C'est avec une belle unanimité, découlant de ce que l'on traite ici de l'essentiel, c'est-à-dire de ce qui nous fonde, tous, dans une exigence intangible, fondamentale, que les commissaires veulent rappeler les principes constitutionnels qui animent notre République. Si les députés présents reconnaissent que, concrètement, ils n'ont pas la compétence de se substituer aux obligations du Conseil d'Etat ou des autorités universitaires et qu'il ne leur revient pas d'agender eux-mêmes une visite de M. S. Rushdie, ils peuvent, par contre, avec solennité, conviction et fermeté, indiquer comment le Parlement entend que ces visites soient rendues possibles et inviter tout un chacun à faire preuve du même état d'esprit.
C'est donc à l'unanimité que la commission a décidé de reformuler et d'actualiser la résolution R 273 que ses auteurs sont invités à retirer en faveur d'une nouvelle rédaction, proposée par MM. H. Burdet et J. Boesch, ce dernier étant par ailleurs chargé de rédiger un rapport qui tienne lieu d'exposé des motifs, texte d'autant plus succinct qu'il tient à s'en tenir à l'essentiel pour conférer à son propos, la liberté de conscience et d'expression, toute l'autorité voulue.
ANNEXE
Secrétariat du Grand Conseil
Proposition de Mmes et MM. Claire Torracinta-Pache, Gabrielle Maulini-Dreyfus et Philippe Schaller
Dépôt: 27 mai 1994
R 273
PROPOSITION DE RÉSOLUTION
concernant la venue à Genève de Salman Rushdie
LE GRAND CONSEIL,
considérant :
- les voix de plus en plus nombreuses qui s'expriment en faveur d'une venue en Suisse de l'écrivain Salman Rushdie;
- le refus du rectorat de l'université d'accueillir l'écrivain et de lui décerner un titre honoris causa lors du Dies academicus;
- la pétition signée par de nombreux professeurs demandant que l'écrivain honore l'université de sa présence le plus rapidement possible;
- que la venue à Genève de Salman Rushdie s'inscrit parfaitement dans l'esprit des manifestations prévues pour fêter cette année le tricentenaire de la naissance de Voltaire;
- que l'écrivain a été invité à diverses reprises dans des pays qui nous sont proches (à Paris, à Strasbourg, à Vienne tout récemment, etc.) et que sa venue s'est déroulée sans incident;
- que les récentes déclarations du Conseil fédéral laissent percevoir une attitude plus favorable à la venue en Suisse de Salman Rushdie,
invite le Conseil d'Etat
à étudier en collaboration avec l'université les possibilités et les conditions permettant d'inviter Salman Rushdie à Genève, cette année encore;
à inviter les autorités fédérales à apporter leur soutien et leur concours à ce projet.
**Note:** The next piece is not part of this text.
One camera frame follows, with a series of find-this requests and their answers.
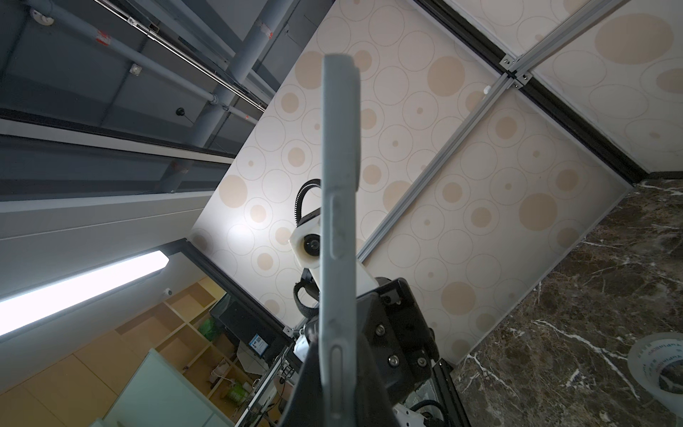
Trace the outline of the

Mise aux voix, cette résolution est adoptée.
Elle est ainsi conçue :
RÉSOLUTION
concernant la liberté de conscience et d'expression
LE GRAND CONSEIL,
rappelle que les libertés individuelles, et en particulier la liberté de conscience et la liberté d'expression, sont garanties par notre Constitution;
invite le Conseil d'Etat
à étudier et à promouvoir, de manière active et positive, les possibilités et conditions de visite à Genève, si elle le souhaite, de toute personnalité persécutée en raison de ses opinions;
invite les Autorités Fédérales
à apporter leur soutien et leur concours à ce projet.